<<<<

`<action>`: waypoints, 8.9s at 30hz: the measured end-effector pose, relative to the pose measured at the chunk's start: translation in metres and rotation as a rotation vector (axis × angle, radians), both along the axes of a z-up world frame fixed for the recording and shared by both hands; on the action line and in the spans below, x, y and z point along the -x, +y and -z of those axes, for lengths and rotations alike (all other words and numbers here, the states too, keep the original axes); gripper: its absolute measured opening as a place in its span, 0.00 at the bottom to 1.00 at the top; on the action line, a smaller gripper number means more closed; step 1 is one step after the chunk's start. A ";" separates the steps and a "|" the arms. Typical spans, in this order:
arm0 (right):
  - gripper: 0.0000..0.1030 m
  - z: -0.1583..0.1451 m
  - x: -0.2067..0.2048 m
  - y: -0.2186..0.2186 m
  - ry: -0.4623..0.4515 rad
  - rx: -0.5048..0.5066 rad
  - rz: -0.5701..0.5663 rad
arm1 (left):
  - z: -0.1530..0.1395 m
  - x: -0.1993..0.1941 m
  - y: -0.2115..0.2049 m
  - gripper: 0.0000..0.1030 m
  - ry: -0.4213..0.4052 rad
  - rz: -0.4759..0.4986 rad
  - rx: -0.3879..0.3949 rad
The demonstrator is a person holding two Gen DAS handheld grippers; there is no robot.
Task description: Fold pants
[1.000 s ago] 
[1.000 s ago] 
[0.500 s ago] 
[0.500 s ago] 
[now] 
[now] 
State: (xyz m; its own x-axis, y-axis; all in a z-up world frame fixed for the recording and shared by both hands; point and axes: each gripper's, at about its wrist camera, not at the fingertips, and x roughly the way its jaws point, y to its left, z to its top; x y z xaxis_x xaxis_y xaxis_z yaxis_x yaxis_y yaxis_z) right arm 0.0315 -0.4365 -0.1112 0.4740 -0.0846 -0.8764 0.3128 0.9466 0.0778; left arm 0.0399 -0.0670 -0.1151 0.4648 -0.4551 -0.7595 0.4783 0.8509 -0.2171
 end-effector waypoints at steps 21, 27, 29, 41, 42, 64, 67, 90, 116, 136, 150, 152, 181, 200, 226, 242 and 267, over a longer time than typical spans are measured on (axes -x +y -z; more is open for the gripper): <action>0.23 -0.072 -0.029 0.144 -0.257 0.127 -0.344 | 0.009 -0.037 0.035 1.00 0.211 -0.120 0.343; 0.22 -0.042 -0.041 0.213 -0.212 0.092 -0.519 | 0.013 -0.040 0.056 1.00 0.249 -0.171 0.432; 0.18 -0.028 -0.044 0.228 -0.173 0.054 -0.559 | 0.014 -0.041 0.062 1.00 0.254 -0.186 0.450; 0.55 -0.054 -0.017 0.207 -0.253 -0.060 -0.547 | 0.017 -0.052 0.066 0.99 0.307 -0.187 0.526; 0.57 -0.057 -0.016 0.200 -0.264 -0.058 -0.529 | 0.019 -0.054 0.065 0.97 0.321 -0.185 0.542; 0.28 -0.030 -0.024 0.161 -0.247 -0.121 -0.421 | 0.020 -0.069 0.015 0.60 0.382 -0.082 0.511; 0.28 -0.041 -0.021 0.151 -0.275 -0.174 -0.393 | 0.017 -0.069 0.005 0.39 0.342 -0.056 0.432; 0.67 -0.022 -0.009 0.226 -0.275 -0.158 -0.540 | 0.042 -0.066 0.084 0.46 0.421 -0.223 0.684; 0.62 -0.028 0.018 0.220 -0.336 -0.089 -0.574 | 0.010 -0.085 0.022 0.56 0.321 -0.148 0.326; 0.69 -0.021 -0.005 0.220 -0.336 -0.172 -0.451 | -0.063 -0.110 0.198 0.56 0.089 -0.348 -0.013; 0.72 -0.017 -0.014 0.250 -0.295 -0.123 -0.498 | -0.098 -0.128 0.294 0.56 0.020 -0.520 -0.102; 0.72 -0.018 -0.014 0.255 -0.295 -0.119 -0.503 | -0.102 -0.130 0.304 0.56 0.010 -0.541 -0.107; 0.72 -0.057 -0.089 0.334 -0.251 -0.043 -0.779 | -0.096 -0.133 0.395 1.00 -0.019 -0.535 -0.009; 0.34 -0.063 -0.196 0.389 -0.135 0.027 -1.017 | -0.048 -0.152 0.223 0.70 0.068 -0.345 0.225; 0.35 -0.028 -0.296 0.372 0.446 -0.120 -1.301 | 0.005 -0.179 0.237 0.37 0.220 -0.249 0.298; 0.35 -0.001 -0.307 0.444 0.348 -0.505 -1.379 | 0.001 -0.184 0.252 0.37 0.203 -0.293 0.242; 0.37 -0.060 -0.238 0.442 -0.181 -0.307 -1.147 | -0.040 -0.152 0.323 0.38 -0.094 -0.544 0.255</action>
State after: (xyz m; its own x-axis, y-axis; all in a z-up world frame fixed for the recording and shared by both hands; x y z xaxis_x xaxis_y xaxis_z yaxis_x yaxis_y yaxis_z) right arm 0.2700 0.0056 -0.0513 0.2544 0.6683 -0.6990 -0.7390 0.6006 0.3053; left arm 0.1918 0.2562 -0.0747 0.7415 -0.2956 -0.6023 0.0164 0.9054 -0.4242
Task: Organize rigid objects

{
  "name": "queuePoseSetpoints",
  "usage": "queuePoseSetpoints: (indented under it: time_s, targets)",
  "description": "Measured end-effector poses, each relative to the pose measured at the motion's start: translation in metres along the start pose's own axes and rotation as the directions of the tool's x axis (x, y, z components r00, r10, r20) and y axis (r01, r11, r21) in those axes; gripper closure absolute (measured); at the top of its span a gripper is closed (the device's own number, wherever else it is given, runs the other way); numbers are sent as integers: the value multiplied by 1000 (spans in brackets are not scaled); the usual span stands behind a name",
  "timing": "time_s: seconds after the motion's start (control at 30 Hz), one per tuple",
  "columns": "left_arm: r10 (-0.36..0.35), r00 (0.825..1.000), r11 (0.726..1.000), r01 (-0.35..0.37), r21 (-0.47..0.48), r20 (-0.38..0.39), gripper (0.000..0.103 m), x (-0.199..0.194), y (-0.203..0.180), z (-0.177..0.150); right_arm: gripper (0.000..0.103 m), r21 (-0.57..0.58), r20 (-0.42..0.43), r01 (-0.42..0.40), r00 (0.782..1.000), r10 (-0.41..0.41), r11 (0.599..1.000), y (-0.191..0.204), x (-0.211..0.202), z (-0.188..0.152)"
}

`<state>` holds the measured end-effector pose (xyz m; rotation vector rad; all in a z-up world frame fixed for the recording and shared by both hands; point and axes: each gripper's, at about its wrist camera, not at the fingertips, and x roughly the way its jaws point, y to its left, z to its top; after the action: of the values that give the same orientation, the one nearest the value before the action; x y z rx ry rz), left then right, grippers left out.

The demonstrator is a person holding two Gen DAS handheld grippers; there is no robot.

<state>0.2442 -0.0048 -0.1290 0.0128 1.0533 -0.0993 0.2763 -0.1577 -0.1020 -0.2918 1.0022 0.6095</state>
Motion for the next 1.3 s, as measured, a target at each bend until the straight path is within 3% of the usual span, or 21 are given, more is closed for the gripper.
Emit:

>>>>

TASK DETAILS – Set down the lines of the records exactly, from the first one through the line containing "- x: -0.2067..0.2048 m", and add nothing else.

WRITTEN SOLUTION –
`<action>`: waypoints, 8.9s at 30hz: the measured end-effector pose, relative to the pose measured at the chunk's start: translation in metres and rotation as a rotation vector (axis × angle, radians), both along the axes of a z-up world frame fixed for the recording and shared by both hands; on the action line and in the spans below, x, y and z point along the -x, +y and -z of those axes, for lengths and rotations alike (all other words and numbers here, the states too, keep the original axes); gripper: its absolute measured opening as a place in its span, 0.00 at the bottom to 1.00 at the top; on the action line, a smaller gripper number means more closed; step 1 is one step after the chunk's start. A ";" separates the steps and a "|" the arms. Typical spans, in this order:
arm0 (right):
  - gripper: 0.0000..0.1030 m
  - z: -0.1583..0.1451 m
  - x: -0.2067..0.2048 m

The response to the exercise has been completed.